_Task details_
The lines from the top of the data down to the line with "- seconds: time" should be repeated exactly, both ends included.

Stored data entries:
□ □ □

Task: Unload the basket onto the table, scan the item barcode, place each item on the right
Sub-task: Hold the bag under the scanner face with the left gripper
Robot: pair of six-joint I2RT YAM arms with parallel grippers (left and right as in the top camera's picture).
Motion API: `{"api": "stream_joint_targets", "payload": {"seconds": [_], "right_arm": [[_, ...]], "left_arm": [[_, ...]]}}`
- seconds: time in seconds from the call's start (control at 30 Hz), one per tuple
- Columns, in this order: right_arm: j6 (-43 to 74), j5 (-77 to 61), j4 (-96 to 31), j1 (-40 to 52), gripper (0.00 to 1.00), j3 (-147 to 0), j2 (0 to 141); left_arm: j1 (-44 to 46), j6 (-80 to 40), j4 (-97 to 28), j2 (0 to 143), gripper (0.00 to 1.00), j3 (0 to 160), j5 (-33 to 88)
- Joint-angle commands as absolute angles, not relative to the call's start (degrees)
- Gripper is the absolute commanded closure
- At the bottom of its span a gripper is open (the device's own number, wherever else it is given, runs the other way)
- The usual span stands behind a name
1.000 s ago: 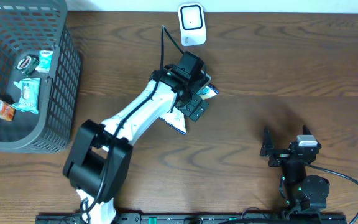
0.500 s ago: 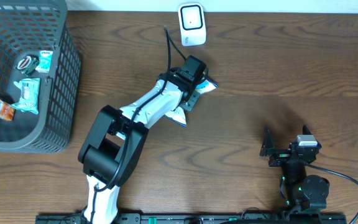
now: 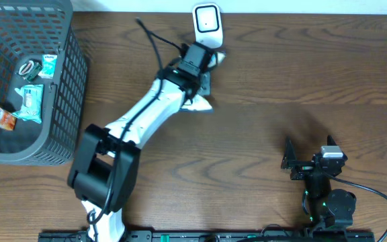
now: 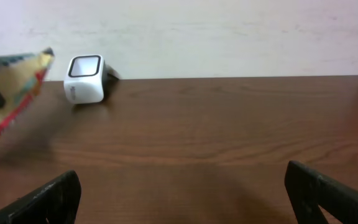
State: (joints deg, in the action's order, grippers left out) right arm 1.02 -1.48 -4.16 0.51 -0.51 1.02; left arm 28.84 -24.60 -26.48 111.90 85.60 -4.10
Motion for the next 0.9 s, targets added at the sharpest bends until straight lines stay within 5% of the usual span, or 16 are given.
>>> {"api": "stream_joint_targets", "payload": {"seconds": [0.0,0.2,0.6,0.87], "right_arm": [[1.6,-1.2,-4.3,0.1,0.01,-0.3,0.8],[1.6,-1.2,-4.3,0.1,0.01,-0.3,0.8],[1.6,-1.2,-4.3,0.1,0.01,-0.3,0.8],[1.6,-1.2,-4.3,0.1,0.01,-0.3,0.8]], "left_arm": [[26.6,-33.5,-26.3,110.8,0.75,87.2,-4.9],[26.3,-33.1,-26.2,110.7,0.5,87.2,-1.3],[25.3,-21.7,-24.7,100.6,0.49,87.2,-1.2],[19.3,-17.1,-22.6,88.4,0.49,87.2,-11.4]]}}
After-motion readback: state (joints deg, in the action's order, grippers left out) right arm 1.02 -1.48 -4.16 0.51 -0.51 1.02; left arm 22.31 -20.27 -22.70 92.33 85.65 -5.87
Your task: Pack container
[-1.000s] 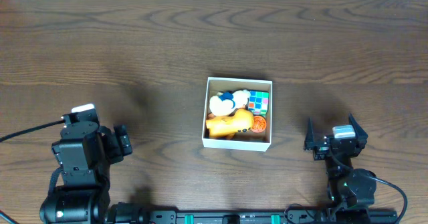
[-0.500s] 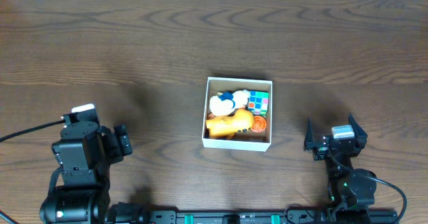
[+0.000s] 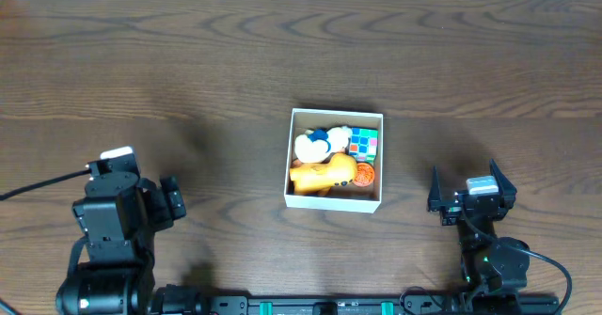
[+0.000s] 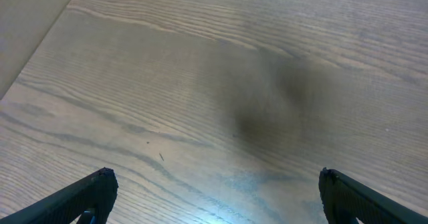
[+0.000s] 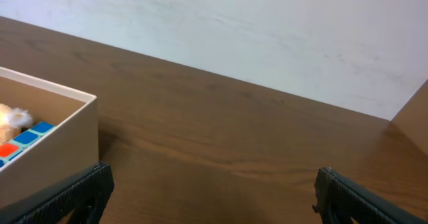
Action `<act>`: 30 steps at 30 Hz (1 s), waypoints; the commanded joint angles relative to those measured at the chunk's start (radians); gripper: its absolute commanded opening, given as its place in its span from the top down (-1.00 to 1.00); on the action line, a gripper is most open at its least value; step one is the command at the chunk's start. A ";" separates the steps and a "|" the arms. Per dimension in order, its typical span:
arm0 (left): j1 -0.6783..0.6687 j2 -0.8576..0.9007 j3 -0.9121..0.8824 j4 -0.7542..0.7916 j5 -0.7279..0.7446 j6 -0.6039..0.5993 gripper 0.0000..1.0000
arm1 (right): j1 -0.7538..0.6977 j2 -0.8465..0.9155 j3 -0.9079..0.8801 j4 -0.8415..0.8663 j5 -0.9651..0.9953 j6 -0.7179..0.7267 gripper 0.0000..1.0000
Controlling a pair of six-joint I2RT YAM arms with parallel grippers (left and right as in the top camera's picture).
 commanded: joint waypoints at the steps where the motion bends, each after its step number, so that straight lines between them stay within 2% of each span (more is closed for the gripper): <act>1: 0.000 -0.081 -0.004 -0.045 -0.024 0.021 -0.96 | 0.009 -0.006 -0.001 -0.005 -0.011 -0.014 -0.99; 8: 0.000 -0.391 -0.107 -0.043 0.037 0.019 -0.96 | 0.009 -0.006 -0.001 -0.005 -0.011 -0.014 -0.99; 15: 0.000 -0.603 -0.394 0.220 0.048 0.021 -0.96 | 0.009 -0.006 -0.001 -0.005 -0.011 -0.013 -0.99; 24: 0.000 -0.634 -0.753 0.703 0.109 0.031 -0.96 | 0.009 -0.006 -0.001 -0.005 -0.011 -0.013 -0.99; 28: 0.000 -0.634 -0.841 0.785 0.177 0.032 -0.96 | 0.009 -0.006 -0.001 -0.005 -0.011 -0.013 -0.98; 30: 0.000 -0.634 -0.842 0.793 0.224 0.082 -0.96 | 0.009 -0.006 -0.001 -0.005 -0.011 -0.013 -0.98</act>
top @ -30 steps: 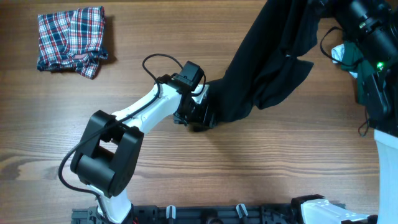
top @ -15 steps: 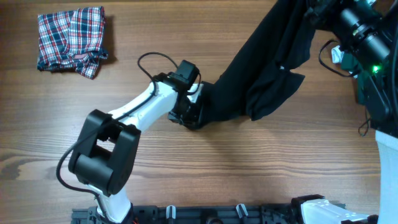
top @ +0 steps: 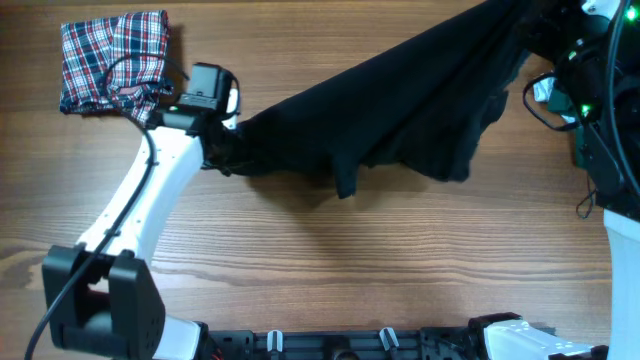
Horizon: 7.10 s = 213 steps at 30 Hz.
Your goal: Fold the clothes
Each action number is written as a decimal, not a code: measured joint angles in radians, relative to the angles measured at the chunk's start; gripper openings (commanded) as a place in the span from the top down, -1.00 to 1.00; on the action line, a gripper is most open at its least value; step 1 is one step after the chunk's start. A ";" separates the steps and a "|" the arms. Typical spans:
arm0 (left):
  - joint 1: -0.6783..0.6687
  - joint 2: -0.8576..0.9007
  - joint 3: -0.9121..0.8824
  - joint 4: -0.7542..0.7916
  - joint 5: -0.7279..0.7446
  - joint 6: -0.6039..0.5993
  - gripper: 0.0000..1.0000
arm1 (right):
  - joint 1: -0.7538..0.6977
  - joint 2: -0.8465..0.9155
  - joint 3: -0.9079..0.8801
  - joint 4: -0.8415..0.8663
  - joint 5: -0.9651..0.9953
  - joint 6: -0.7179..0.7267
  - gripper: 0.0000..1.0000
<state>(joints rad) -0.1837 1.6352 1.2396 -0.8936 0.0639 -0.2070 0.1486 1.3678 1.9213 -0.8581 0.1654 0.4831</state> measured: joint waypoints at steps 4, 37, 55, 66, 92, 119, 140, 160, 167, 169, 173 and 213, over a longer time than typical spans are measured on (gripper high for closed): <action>0.019 -0.013 0.000 -0.002 -0.029 0.000 0.92 | 0.000 0.007 0.000 -0.034 0.051 -0.014 0.92; 0.077 -0.163 0.190 0.048 -0.239 -0.023 0.90 | -0.268 0.266 0.000 -0.031 -0.347 -0.108 0.92; 0.082 -0.163 0.190 -0.065 -0.172 -0.040 0.01 | -0.273 0.292 0.000 -0.167 -0.462 -0.172 -1.00; 0.082 -0.163 0.190 -0.194 -0.160 -0.068 0.06 | -0.273 0.342 0.000 -0.363 -0.447 -0.202 -0.99; 0.082 -0.038 -0.056 -0.250 0.015 -0.188 -0.30 | -0.211 0.351 -0.758 0.090 -0.503 -0.262 -0.93; 0.082 -0.038 -0.056 -0.234 0.017 -0.188 -0.40 | -0.121 0.464 -0.880 0.486 -0.592 -0.251 0.05; 0.082 -0.038 -0.056 -0.235 0.017 -0.189 -0.40 | -0.170 0.363 -0.881 0.369 -0.591 -0.201 0.65; 0.082 -0.038 -0.056 -0.235 0.017 -0.189 -0.40 | -0.186 0.319 -0.881 0.443 -0.753 -0.207 0.92; 0.082 -0.038 -0.056 -0.236 0.017 -0.188 -0.40 | -0.264 0.077 -0.843 0.525 -1.004 -0.153 0.92; 0.082 -0.038 -0.056 -0.236 0.017 -0.188 -0.41 | -0.283 -0.008 -0.821 0.549 -1.059 -0.122 0.91; 0.082 -0.038 -0.056 -0.237 0.017 -0.188 -0.38 | -0.309 -0.116 -0.768 0.612 -1.146 -0.054 0.91; -0.137 0.135 -0.217 0.117 0.192 -0.256 -0.99 | -0.396 -0.173 -0.694 0.718 -1.260 0.063 0.91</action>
<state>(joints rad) -0.3206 1.7706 1.0229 -0.7761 0.2554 -0.4629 -0.2470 1.1946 1.2270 -0.1402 -1.0950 0.5461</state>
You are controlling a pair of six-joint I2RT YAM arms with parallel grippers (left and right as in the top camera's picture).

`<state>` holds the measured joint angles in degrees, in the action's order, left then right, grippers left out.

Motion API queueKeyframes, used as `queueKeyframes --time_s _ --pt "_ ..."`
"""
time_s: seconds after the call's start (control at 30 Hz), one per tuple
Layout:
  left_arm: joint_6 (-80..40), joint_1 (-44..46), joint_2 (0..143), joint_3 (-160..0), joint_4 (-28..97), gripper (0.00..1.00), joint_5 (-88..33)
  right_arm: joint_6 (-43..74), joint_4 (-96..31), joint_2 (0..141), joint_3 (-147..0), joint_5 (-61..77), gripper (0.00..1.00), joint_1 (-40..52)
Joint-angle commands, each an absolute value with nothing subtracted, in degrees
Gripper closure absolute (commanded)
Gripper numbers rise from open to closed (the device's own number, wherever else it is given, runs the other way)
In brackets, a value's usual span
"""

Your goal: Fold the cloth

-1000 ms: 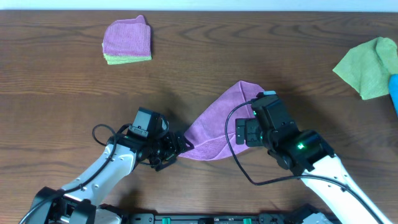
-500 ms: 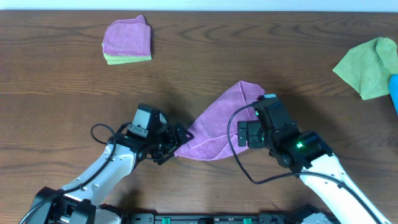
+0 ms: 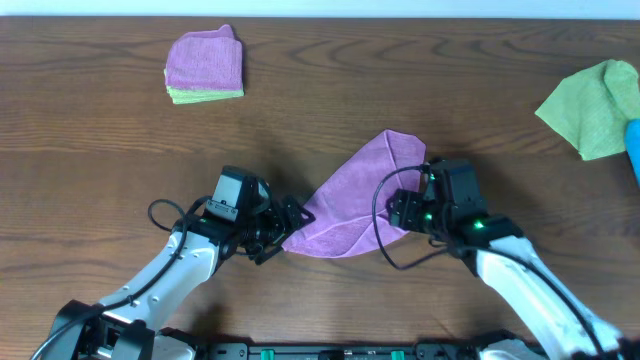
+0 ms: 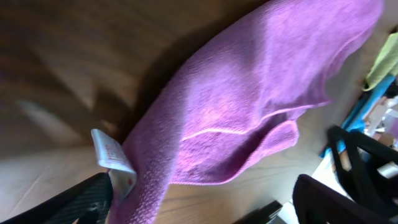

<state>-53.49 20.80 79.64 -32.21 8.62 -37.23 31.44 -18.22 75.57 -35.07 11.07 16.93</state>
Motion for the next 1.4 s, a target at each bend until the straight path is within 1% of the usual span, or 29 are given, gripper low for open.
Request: queueKeyframes --time_s 0.0,0.03,0.07,0.1,0.13,0.23,0.37,0.4,0.47,0.5,0.53,0.63,0.7,0.87,0.93,1.07,1.2,1.27,1.33,1.37 --pt "-50.11 20.97 79.70 -32.27 6.57 0.03 -38.54 39.77 -15.49 80.14 -34.74 16.99 0.30 16.53" --pt "-50.06 20.93 79.68 -32.32 6.20 0.02 -38.39 40.34 -15.03 81.23 -34.74 17.02 0.32 16.53" --pt "-48.97 20.71 79.68 -32.32 5.56 0.02 -38.35 40.49 -14.24 82.35 -34.74 17.63 0.38 16.53" --pt "-47.97 20.49 79.68 -32.32 5.54 0.05 -38.22 40.49 -13.74 82.56 -34.74 18.04 0.39 16.53" --pt "-46.96 20.08 79.66 -32.32 5.82 0.05 -37.91 40.51 -13.15 82.56 -34.74 18.06 0.41 16.53" --pt "-46.28 18.68 79.66 -32.32 5.91 0.05 -37.89 41.54 -12.47 82.52 -34.76 17.45 0.54 16.53" --pt "-46.24 18.17 79.66 -32.32 5.91 0.05 -37.69 41.52 -11.66 82.52 -34.76 14.04 0.62 16.58" --pt "-46.24 18.17 79.66 -32.32 5.87 0.05 -37.54 41.50 -11.25 82.52 -34.76 13.23 0.63 16.58" --pt "-45.76 18.17 79.66 -32.32 5.63 0.05 -37.52 41.50 -11.35 82.52 -34.76 11.99 0.55 16.58" --pt "-45.47 18.17 79.57 -32.32 5.43 0.05 -37.54 41.25 -11.46 82.52 -34.76 11.79 0.54 16.58" --pt "-45.01 18.17 79.44 -32.34 5.28 0.05 -37.52 41.10 -11.60 82.54 -34.76 11.16 0.56 16.58" --pt "-43.46 18.00 78.54 -32.38 4.51 0.05 -37.54 41.08 -11.77 82.56 -34.76 9.13 0.53 16.58" --pt "-43.16 17.91 77.34 -32.42 3.62 0.05 -37.50 41.10 -11.51 82.56 -34.74 8.43 0.56 16.58" --pt "-40.73 17.89 72.75 -32.42 2.31 0.05 -36.49 41.12 -10.63 82.78 -34.74 5.96 0.57 16.58" --pt "-40.45 17.87 70.54 -32.42 2.52 0.05 -35.57 41.12 -10.20 82.85 -34.74 4.71 0.60 16.58" --pt "-40.40 17.45 66.76 -32.42 2.90 0.05 -35.46 41.17 -8.73 84.27 -34.74 3.86 0.60 16.58" --pt "-39.81 16.60 63.35 -32.42 4.67 0.05 -35.35 42.04 -7.44 86.63 -34.76 4.82 0.61 16.58" --pt "-39.59 15.97 62.41 -32.42 5.89 0.05 -35.18 42.19 -6.98 87.00 -34.76 4.93 0.64 16.58" --pt "-39.33 15.20 61.69 -32.42 7.18 0.05 -35.20 42.19 -6.48 87.00 -34.76 4.93 0.74 16.58" --pt "-39.29 14.92 61.52 -32.42 7.62 0.05 -35.20 42.19 -6.13 87.00 -34.76 4.99 0.81 16.58"
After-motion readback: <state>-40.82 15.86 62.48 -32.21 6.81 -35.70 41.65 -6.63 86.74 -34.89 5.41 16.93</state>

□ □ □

_Solution_
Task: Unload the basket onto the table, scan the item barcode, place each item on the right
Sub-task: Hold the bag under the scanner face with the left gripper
Robot: pair of six-joint I2RT YAM arms with parallel grippers (left and right as in the top camera's picture).
Motion API: `{"api": "stream_joint_targets", "payload": {"seconds": [_], "right_arm": [[_, ...]], "left_arm": [[_, ...]]}}`
- seconds: time in seconds from the call's start (control at 30 Hz), one per tuple

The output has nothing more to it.